DMD-student-training780w.jpg

 

Dealing with shaky hands

A lot of students have problems with shaky hands. Some people just naturally have a little shake in their hand movement. Whether it has to do with having too much coffee in the morning, or maybe you need some sugar in your system. Maybe it's almost lunch time and you're hungry.

At UIC, we use a number of techniques to help dental students deal with shaky hands.

One technique is the modified pen grasp, which is the way that you hold an instrument with your dominant hand. It’s a three finger grasp, very similar to how you would hold a pen or pencil and you extend the middle finger. By extending the middle finger, you get a much more stable, stable grip.
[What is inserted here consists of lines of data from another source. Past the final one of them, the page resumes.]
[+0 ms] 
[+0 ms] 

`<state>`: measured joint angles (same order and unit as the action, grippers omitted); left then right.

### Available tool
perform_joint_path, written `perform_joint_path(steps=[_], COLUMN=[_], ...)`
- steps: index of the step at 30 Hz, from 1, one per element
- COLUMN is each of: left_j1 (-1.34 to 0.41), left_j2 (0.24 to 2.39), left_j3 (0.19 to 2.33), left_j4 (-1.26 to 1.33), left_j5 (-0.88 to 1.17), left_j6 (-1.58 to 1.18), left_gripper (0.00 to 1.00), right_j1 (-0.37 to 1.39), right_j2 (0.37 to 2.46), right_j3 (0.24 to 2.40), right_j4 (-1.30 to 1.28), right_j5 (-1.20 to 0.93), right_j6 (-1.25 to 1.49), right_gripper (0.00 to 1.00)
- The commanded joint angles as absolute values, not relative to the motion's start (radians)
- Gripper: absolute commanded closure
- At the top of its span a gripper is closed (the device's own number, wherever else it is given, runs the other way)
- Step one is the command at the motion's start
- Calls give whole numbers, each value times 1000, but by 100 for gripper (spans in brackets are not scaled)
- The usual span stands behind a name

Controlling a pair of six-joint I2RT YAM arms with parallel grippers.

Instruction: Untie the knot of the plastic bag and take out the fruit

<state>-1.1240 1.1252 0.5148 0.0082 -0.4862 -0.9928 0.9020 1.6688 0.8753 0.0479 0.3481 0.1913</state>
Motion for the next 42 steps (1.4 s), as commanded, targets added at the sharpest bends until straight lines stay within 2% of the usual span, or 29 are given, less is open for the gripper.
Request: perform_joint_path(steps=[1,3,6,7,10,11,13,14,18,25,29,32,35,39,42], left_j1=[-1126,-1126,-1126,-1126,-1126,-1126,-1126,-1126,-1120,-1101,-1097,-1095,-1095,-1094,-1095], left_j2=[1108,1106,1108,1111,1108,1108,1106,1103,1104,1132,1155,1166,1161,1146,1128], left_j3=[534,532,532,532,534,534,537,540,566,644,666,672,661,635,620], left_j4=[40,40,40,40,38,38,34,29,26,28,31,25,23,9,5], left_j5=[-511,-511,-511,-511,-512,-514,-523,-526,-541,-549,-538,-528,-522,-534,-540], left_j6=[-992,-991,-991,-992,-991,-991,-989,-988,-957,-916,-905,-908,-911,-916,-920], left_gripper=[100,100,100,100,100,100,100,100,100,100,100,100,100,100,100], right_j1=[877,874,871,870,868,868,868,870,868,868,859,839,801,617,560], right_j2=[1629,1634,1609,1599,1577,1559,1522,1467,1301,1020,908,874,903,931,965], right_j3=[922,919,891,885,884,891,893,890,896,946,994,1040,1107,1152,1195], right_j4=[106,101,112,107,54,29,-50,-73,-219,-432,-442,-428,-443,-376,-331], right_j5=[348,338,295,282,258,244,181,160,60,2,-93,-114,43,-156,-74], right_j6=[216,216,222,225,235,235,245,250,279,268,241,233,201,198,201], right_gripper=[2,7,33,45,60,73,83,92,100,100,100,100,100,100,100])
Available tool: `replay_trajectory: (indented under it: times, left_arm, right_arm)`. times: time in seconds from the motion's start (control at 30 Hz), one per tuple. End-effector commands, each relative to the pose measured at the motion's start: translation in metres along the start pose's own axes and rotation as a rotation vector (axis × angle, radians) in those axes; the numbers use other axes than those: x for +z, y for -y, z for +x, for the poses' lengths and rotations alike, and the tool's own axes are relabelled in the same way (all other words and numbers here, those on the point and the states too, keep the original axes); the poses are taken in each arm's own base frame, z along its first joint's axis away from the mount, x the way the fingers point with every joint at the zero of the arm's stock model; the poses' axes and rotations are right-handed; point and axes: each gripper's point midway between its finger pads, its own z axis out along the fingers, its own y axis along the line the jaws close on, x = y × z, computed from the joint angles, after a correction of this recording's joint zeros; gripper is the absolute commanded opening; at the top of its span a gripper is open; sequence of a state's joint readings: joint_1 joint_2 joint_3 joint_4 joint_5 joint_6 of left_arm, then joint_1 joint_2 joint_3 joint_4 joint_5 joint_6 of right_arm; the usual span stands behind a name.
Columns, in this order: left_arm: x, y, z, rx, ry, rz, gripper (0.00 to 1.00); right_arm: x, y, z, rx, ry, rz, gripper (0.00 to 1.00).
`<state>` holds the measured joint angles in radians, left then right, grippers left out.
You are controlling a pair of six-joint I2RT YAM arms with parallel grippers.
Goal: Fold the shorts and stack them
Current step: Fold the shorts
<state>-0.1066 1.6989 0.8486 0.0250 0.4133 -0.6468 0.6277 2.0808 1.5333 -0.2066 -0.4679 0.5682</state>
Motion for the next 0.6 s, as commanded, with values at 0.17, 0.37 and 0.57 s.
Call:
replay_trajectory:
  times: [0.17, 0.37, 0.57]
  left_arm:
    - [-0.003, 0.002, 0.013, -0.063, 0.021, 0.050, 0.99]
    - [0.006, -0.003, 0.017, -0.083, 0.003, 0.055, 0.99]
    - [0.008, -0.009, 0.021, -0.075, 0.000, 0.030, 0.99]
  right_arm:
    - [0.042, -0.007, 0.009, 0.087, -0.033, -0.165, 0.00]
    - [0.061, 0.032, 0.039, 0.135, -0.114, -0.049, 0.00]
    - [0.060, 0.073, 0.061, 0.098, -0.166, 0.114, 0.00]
We also teach the fulcrum method. A fulcrum is where you use your other fingers, not involved in your mat and your modified pen grasp. When your hand is just floating in space, it might shake a little, but when it's resting against something stable, it doesn't shake as much.

Another technique is to increase your control. So for instance, when you're drawing a line on a piece of paper, you can draw a line away from you, or toward you.  Oftentimes people feel much more control when they draw a line towards them. Likewise, a right handed person feels more control when drawing left to right, because it feels more comfortable.

 

vert-bar-green20x265.jpg“In my first year, I had really shaky hands, probably because I drank a lot of coffee. So, first I lowered the coffee intake, and made sure I got a really good breakfast and lunch so that my body is not so shaky.”

-- Renata Berry, DMD Candidate, Class of 2022

 

Shadowing a dentist

Shadowing not only helps to learn about the practical aspects of being a dentist, it is also a great way to get tips for how to practice hand skills using models. When I was getting ready for dental school, I shadowed one of my dad's friend who was a dentist.  They allow me to observe and even practice waxing on models,” said Dr. Semprum.

Most dental schools (including UIC) require that applicants have shadowed a dentist or dental professional. So, it makes sense to get the most out of the hours you’ll spend shadowing, including honing your hand skills.

If you don’t have access to models, you can do the same thing with a bar of soap. Carving soap is a very cost effective method to build the same skills used in dentistry.  

 

Dentistry is a mix of art and science

Dentists really need to understand the science in combination with the skills. It’s about knowing the best outcomes based on evidence, and also having the ability to do it. So that's when you have to combine your hand skills with your knowledge of science.

“You have to combine the best, relevant scientific evidence with your own expertise, and the patient's needs and preferences, The artistry is in your expertise,” says Dr. Chang.

With practice and expertise, students learn how to perform procedures not only correctly, but also efficiently, resulting in the most functional and aesthetically pleasing outcomes for the patient.

 

Self reflect and seek feedback

Even with practice, it’s always a good idea to stop and evaluate what you have learned once in a while, to ensure you are learning the right things in the right way. “My best advice is to take time to self-reflect and seek advice and feedback from others along the way. You can practice a lot, and still end up making the same mistakes and not know it,” said Dr. Semprum.

After evaluating, have a plan to improve and try again. In building hand skills, practice does indeed make perfect.